GLORIA: I will, I will.
HOWARD DERBY, the hospital mail clerk, dances in with an armload of letters. He is a merry old fool.
DERBY: Mailman! Mailman!
SYLVIA (brightening): Mailman! God bless the mailman!
DERBY: How’s the patient today?
SYLVIA: Very sad a moment ago. But now that I see you, I want to sing like a bird.
DERBY: Fifty-three letters today. There’s even one from Leningrad.
SYLVIA: There’s a blind woman in Leningrad. Poor soul, poor soul.
DERBY (making a fan of the mail, reading postmarks): West Virginia, Honolulu, Brisbane, Australia—SYLVIA selects an envelope at random.
SYLVIA: Wheeling, West Virginia. Now, who do I know in Wheeling? (She opens the envelope expertly with her mechanical hands, reads) “Dear Mrs. Lovejoy: You don’t know me, but I just read about you in the Reader’s Digest, and I’m sitting here with tears streaming down my cheeks.” Reader’s Digest? My goodness—that article was printed fourteen years ago! And she just read it?
DERBY: Old Reader’s Digests go on and on. I’ve got one at home I’ll bet is ten years old. I still read it every time I need a little inspiration.

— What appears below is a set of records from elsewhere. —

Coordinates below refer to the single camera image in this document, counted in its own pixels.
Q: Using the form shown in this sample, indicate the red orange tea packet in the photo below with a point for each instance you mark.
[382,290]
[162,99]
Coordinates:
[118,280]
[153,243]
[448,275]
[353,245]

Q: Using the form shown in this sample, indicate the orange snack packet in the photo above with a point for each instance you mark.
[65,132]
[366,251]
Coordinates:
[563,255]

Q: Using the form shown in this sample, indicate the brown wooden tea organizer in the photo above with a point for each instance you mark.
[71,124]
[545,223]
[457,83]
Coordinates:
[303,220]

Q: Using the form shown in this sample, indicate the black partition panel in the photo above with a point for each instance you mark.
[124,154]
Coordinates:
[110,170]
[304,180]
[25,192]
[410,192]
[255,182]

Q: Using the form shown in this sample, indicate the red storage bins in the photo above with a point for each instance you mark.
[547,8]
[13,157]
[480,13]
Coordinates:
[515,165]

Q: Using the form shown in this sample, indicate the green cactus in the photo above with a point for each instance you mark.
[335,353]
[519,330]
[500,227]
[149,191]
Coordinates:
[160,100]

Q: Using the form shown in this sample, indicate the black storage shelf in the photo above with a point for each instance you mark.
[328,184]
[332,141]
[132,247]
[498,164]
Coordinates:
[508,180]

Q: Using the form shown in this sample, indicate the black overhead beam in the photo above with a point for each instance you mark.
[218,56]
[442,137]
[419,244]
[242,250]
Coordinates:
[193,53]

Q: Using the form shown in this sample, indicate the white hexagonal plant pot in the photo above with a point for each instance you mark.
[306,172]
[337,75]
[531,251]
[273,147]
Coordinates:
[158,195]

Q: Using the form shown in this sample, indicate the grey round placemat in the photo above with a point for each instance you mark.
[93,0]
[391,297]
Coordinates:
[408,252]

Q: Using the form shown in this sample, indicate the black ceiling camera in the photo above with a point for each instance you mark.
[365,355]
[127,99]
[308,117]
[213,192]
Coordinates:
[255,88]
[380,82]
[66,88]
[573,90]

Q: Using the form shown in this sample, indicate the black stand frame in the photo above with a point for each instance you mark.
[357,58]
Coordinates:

SYLVIA (reading on): “I am never going to complain about anything that ever happens to me ever again. I thought I was as unfortunate as a person can get when my husband shot his girlfriend six months ago and then blew his own brains out. He left me with seven children and with eight payments still to go on a Buick Roadmaster with three flat tires and a busted transmission. After reading about you, though, I sit here and count my blessings.” Isn’t that a nice letter?